→ PROBLEM: Could you restate every entry word for word, minus the pictures?

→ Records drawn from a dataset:
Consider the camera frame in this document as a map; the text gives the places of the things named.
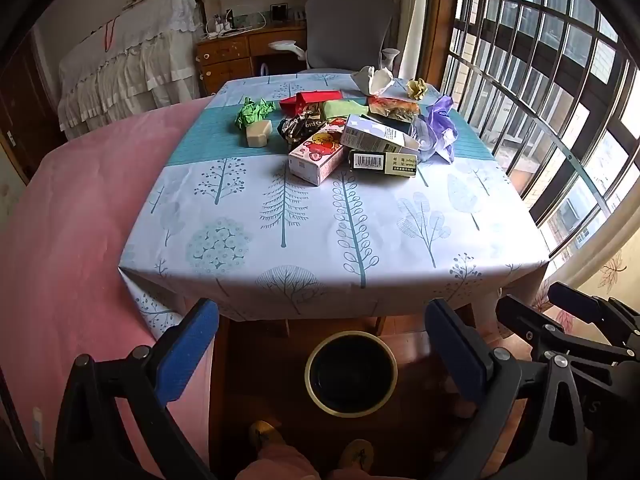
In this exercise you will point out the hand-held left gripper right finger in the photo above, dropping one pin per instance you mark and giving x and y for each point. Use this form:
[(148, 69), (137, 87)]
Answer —
[(457, 355)]

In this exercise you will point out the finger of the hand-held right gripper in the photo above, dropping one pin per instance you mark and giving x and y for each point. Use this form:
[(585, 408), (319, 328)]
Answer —
[(575, 302), (575, 342)]

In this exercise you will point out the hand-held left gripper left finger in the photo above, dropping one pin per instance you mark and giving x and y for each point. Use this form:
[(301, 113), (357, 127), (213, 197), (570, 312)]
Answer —
[(187, 355)]

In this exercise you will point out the black bin with yellow rim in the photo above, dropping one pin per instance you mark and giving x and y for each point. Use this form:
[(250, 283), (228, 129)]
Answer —
[(350, 380)]

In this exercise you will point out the green box with barcode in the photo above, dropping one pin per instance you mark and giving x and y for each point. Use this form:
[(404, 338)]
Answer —
[(382, 162)]

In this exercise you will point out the yellow paper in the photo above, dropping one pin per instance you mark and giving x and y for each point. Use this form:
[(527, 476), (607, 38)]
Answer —
[(416, 88)]

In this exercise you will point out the white tissue paper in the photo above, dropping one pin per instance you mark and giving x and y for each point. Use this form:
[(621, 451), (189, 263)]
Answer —
[(372, 80)]

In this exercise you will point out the wooden table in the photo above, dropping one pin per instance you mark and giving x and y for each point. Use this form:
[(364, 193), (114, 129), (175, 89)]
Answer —
[(280, 327)]

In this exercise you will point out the yellow slipper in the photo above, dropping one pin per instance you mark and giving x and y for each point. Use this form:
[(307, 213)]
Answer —
[(357, 452), (265, 432)]

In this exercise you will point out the person's pink pants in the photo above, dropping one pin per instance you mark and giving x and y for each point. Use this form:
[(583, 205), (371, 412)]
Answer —
[(280, 465)]

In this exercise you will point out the tree print tablecloth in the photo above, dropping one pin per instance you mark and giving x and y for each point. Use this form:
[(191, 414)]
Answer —
[(300, 240)]

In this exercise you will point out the pink bedsheet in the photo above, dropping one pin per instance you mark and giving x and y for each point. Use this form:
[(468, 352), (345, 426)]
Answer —
[(75, 235)]

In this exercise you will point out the purple plastic bag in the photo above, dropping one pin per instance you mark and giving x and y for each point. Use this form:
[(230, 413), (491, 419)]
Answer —
[(440, 125)]

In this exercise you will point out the beige rectangular block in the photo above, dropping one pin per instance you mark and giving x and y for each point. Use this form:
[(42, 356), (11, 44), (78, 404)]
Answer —
[(258, 134)]

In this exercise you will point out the white lavender carton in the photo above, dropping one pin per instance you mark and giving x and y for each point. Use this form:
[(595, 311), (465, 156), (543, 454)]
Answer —
[(375, 135)]

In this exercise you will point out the pink cartoon box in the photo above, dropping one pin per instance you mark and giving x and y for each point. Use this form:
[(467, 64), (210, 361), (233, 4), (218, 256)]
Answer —
[(317, 155)]

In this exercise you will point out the green crumpled paper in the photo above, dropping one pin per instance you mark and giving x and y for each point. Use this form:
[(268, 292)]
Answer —
[(255, 112)]

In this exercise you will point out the black crumpled wrapper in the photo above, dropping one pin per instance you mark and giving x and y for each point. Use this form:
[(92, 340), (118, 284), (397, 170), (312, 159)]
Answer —
[(297, 127)]

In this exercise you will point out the orange snack bag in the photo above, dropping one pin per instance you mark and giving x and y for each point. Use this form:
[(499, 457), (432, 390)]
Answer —
[(395, 106)]

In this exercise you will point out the light green packet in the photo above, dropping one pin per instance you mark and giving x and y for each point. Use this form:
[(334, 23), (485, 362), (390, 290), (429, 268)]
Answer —
[(345, 108)]

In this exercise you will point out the red packet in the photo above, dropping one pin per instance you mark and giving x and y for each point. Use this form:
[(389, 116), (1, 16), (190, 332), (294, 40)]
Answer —
[(310, 99)]

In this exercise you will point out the dark wooden door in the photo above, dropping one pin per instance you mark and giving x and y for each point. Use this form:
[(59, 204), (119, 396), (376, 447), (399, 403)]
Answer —
[(25, 110)]

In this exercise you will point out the wooden desk with drawers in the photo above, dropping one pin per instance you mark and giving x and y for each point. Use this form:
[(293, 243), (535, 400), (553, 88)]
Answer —
[(225, 60)]

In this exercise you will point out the white lace furniture cover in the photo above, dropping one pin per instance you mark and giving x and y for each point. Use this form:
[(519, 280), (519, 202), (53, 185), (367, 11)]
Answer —
[(130, 60)]

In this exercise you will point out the white power strip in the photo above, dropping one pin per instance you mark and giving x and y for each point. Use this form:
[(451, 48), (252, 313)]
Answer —
[(220, 34)]

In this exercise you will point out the pale curtain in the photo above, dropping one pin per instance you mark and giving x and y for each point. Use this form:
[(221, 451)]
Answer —
[(412, 10)]

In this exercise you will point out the grey office chair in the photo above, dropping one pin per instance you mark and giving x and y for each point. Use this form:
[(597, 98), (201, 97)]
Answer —
[(345, 25)]

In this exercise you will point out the wooden window frame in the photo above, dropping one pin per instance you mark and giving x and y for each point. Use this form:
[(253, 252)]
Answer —
[(440, 20)]

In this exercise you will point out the black photo frame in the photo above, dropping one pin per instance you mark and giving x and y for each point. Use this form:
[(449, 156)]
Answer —
[(279, 11)]

→ EXERCISE ANSWER:
Consider the camera frame in this document as a map; the text gives the places of the things named.
In this exercise you will point out the hand-held left gripper right finger in the photo above, dropping one pin per instance you mark and giving x and y for each point. Use this form:
[(148, 69), (137, 87)]
Answer —
[(457, 355)]

In this exercise you will point out the finger of the hand-held right gripper in the photo above, dropping one pin per instance you mark and giving x and y for each point. Use this form:
[(585, 408), (319, 328)]
Answer —
[(575, 302), (575, 342)]

In this exercise you will point out the hand-held left gripper left finger in the photo above, dropping one pin per instance you mark and giving x and y for each point. Use this form:
[(301, 113), (357, 127), (213, 197), (570, 312)]
Answer —
[(187, 355)]

In this exercise you will point out the black bin with yellow rim in the photo above, dropping one pin per instance you mark and giving x and y for each point. Use this form:
[(250, 283), (228, 129)]
Answer —
[(350, 380)]

In this exercise you will point out the green box with barcode in the photo above, dropping one pin per instance you mark and giving x and y for each point. Use this form:
[(404, 338)]
Answer —
[(382, 162)]

In this exercise you will point out the yellow paper in the photo above, dropping one pin per instance you mark and giving x and y for each point. Use this form:
[(527, 476), (607, 38)]
Answer —
[(416, 88)]

In this exercise you will point out the white tissue paper in the photo above, dropping one pin per instance you mark and giving x and y for each point. Use this form:
[(621, 451), (189, 263)]
Answer —
[(372, 80)]

In this exercise you will point out the wooden table in the photo above, dropping one pin per instance you mark and giving x and y for each point. Use this form:
[(364, 193), (114, 129), (175, 89)]
Answer —
[(280, 327)]

In this exercise you will point out the yellow slipper in the photo above, dropping one pin per instance you mark and giving x and y for each point. Use this form:
[(307, 213)]
Answer —
[(357, 452), (265, 432)]

In this exercise you will point out the person's pink pants in the photo above, dropping one pin per instance you mark and giving x and y for each point. Use this form:
[(583, 205), (371, 412)]
Answer —
[(280, 465)]

In this exercise you will point out the tree print tablecloth in the photo above, dropping one pin per instance you mark and giving x and y for each point. Use this form:
[(191, 414)]
Answer —
[(300, 240)]

In this exercise you will point out the pink bedsheet in the photo above, dropping one pin per instance you mark and giving x and y for each point. Use this form:
[(468, 352), (345, 426)]
Answer —
[(75, 235)]

In this exercise you will point out the purple plastic bag in the photo above, dropping one pin per instance you mark and giving x and y for each point. Use this form:
[(230, 413), (491, 419)]
Answer —
[(440, 125)]

In this exercise you will point out the beige rectangular block in the photo above, dropping one pin per instance you mark and giving x and y for each point. Use this form:
[(42, 356), (11, 44), (78, 404)]
Answer —
[(258, 134)]

In this exercise you will point out the white lavender carton in the photo above, dropping one pin per instance you mark and giving x and y for each point. Use this form:
[(595, 311), (465, 156), (543, 454)]
Answer —
[(375, 135)]

In this exercise you will point out the pink cartoon box in the photo above, dropping one pin per instance you mark and giving x and y for each point. Use this form:
[(467, 64), (210, 361), (233, 4), (218, 256)]
Answer —
[(317, 155)]

In this exercise you will point out the green crumpled paper in the photo above, dropping one pin per instance you mark and giving x and y for each point. Use this form:
[(268, 292)]
Answer —
[(255, 112)]

In this exercise you will point out the black crumpled wrapper in the photo above, dropping one pin per instance you mark and giving x and y for each point. Use this form:
[(92, 340), (118, 284), (397, 170), (312, 159)]
Answer —
[(297, 127)]

In this exercise you will point out the orange snack bag in the photo above, dropping one pin per instance you mark and giving x and y for each point. Use this form:
[(499, 457), (432, 390)]
Answer —
[(395, 106)]

In this exercise you will point out the light green packet in the photo above, dropping one pin per instance you mark and giving x and y for each point. Use this form:
[(334, 23), (485, 362), (390, 290), (429, 268)]
Answer —
[(345, 108)]

In this exercise you will point out the red packet in the photo above, dropping one pin per instance you mark and giving x and y for each point. Use this form:
[(389, 116), (1, 16), (190, 332), (294, 40)]
Answer —
[(310, 99)]

In this exercise you will point out the dark wooden door in the photo above, dropping one pin per instance you mark and giving x and y for each point. Use this form:
[(59, 204), (119, 396), (376, 447), (399, 403)]
Answer —
[(25, 110)]

In this exercise you will point out the wooden desk with drawers in the photo above, dropping one pin per instance you mark and giving x and y for each point. Use this form:
[(293, 243), (535, 400), (553, 88)]
Answer —
[(225, 60)]

In this exercise you will point out the white lace furniture cover in the photo above, dropping one pin per instance you mark and giving x and y for each point. Use this form:
[(519, 280), (519, 202), (53, 185), (367, 11)]
Answer —
[(130, 60)]

In this exercise you will point out the white power strip in the photo above, dropping one pin per instance you mark and giving x and y for each point. Use this form:
[(451, 48), (252, 313)]
Answer —
[(220, 34)]

In this exercise you will point out the pale curtain in the photo above, dropping one pin per instance you mark and giving x and y for each point. Use this form:
[(221, 451)]
Answer —
[(412, 10)]

In this exercise you will point out the grey office chair in the photo above, dropping one pin per instance you mark and giving x and y for each point. Use this form:
[(597, 98), (201, 97)]
Answer —
[(345, 25)]

In this exercise you will point out the wooden window frame in the photo above, dropping one pin per instance you mark and giving x and y for each point. Use this form:
[(253, 252)]
Answer —
[(440, 20)]

In this exercise you will point out the black photo frame in the photo above, dropping one pin per instance you mark and giving x and y for each point. Use this form:
[(449, 156)]
Answer —
[(279, 11)]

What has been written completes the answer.